▸ **Work instruction**
Copy exactly every line below, from the first through the one that contains "Exam Question 7: Identify the wall", and skip all pictures.

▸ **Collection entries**
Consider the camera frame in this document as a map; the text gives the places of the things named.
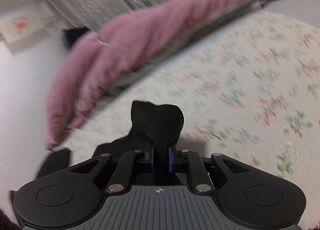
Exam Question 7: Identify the wall picture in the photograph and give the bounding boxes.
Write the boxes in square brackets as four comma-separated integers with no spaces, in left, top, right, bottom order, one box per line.
[0,11,47,44]

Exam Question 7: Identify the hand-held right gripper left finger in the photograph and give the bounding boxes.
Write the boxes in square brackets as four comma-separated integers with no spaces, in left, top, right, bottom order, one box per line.
[70,140,155,193]

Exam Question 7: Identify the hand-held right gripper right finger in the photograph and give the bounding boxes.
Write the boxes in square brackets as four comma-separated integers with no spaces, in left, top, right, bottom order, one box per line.
[167,142,252,193]

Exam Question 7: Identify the dark object by curtain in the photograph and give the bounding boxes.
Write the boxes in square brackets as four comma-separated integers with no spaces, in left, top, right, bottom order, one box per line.
[61,27,91,52]

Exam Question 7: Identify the pink duvet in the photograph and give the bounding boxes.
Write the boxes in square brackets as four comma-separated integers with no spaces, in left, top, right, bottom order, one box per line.
[45,0,304,150]

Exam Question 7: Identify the black pants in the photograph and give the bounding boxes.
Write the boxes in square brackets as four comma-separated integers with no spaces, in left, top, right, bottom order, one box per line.
[91,100,185,170]

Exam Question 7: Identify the folded black garment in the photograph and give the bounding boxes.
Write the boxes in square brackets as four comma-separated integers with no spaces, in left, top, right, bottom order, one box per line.
[35,147,72,179]

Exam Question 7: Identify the light blue bed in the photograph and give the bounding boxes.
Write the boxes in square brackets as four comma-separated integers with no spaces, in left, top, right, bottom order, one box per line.
[260,0,320,28]

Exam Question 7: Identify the floral bed sheet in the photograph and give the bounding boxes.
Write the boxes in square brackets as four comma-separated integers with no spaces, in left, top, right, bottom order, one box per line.
[67,11,320,185]

▸ **Task output**
Consider the camera frame in this document as a map; the text gives the places of the things named.
Exam Question 7: Identify the wall picture in the photograph and give the bounding boxes.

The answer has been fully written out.